■ **Assignment**:
Return the run of lines below that opens with the line containing "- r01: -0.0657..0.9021" and closes with the line containing "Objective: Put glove", keeping each one exact.

= = = =

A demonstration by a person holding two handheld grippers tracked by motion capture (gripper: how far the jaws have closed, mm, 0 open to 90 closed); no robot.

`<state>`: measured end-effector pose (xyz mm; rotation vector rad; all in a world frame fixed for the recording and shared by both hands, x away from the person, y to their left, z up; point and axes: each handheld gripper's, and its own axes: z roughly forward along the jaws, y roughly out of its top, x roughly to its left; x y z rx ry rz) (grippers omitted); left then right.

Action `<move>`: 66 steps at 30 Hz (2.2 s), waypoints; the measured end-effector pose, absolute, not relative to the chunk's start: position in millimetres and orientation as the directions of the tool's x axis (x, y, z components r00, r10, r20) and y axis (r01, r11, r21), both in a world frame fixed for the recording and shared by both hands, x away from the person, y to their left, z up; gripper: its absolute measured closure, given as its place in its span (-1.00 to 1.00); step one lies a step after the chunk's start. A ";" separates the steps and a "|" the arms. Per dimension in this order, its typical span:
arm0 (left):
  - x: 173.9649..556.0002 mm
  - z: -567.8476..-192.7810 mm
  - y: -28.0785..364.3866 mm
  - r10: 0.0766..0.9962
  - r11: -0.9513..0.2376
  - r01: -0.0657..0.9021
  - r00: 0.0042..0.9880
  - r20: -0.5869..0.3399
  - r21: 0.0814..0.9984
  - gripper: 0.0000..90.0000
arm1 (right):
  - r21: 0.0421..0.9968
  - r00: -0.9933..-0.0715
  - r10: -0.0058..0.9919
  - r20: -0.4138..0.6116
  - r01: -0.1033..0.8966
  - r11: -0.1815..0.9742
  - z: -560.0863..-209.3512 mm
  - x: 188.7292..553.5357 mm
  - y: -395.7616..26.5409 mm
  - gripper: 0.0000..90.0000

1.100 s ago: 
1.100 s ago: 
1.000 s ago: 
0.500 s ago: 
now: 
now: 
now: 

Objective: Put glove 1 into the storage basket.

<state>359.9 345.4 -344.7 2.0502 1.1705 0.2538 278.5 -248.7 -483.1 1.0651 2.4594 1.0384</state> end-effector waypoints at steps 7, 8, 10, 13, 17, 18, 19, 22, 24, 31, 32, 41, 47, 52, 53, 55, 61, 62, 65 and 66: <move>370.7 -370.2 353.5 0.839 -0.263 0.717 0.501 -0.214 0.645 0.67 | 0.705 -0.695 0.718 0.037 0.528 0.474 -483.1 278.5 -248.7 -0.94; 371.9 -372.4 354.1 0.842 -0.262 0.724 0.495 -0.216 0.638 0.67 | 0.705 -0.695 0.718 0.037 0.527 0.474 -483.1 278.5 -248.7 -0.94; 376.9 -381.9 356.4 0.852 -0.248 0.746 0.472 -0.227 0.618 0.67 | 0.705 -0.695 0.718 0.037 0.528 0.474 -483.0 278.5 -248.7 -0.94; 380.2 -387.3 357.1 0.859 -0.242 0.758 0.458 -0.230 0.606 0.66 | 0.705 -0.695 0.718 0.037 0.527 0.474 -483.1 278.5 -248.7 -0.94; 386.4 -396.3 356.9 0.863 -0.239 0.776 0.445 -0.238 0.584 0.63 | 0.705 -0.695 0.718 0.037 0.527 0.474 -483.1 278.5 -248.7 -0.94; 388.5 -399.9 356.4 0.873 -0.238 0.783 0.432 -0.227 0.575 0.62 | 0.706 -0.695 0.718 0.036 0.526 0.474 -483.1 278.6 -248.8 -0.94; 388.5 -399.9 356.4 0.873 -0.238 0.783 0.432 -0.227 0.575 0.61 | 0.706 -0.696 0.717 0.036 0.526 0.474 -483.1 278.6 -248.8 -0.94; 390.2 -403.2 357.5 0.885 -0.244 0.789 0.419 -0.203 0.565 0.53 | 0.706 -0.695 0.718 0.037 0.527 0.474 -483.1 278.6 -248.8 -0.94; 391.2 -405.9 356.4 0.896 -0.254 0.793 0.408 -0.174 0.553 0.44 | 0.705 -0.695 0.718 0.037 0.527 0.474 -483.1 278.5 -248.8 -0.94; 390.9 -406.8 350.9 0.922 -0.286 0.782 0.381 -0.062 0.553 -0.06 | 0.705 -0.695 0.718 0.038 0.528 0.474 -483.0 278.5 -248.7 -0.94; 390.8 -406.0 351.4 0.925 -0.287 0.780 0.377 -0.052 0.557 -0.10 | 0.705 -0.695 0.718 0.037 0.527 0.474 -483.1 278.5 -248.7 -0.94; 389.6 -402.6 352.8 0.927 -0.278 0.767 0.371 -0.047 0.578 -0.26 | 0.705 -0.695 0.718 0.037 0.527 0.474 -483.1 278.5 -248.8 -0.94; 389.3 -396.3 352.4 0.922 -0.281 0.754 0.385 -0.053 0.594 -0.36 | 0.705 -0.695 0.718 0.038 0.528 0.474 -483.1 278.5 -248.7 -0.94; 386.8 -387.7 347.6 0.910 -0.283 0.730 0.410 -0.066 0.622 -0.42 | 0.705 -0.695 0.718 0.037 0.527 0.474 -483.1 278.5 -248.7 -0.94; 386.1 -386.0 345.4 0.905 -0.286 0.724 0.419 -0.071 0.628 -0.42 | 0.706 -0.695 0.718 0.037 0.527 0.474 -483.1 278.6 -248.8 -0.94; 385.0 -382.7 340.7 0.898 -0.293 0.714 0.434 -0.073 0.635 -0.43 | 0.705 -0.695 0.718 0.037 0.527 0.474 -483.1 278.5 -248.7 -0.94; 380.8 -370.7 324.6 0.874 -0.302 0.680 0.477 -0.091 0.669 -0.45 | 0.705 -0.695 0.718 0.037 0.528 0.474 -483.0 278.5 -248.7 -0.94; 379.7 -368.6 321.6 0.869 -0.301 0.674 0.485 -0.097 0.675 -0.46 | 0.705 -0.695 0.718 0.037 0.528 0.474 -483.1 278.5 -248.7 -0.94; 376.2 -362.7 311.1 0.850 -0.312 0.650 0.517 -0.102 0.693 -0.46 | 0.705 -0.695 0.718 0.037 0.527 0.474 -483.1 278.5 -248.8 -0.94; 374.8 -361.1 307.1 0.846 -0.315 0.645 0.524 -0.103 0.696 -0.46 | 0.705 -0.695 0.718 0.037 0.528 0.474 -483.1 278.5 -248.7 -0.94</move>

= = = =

■ **Finished task**:
  - r01: -0.0657..0.9021
  - r00: 0.0042..0.9880
  - r20: -0.5869..0.3399
  - r21: 0.0814..0.9984
  - gripper: 0.0000..90.0000
arm1 (right):
  - r21: 0.0421..0.9968
  - r00: -0.9933..-0.0715
  - r10: -0.0058..0.9919
  - r20: -0.4138..0.6116
  - r01: -0.1033..0.8966
  - r11: -0.1815..0.9742
  - z: -560.0863..-209.3512 mm
  - x: 188.7292..553.5357 mm
  - y: -395.7616..26.5409 mm
  - gripper: 0.0000..90.0000

1.100 s ago: 
1.100 s ago: 
1.000 s ago: 
0.500 s ago: 
now: 
now: 
now: 

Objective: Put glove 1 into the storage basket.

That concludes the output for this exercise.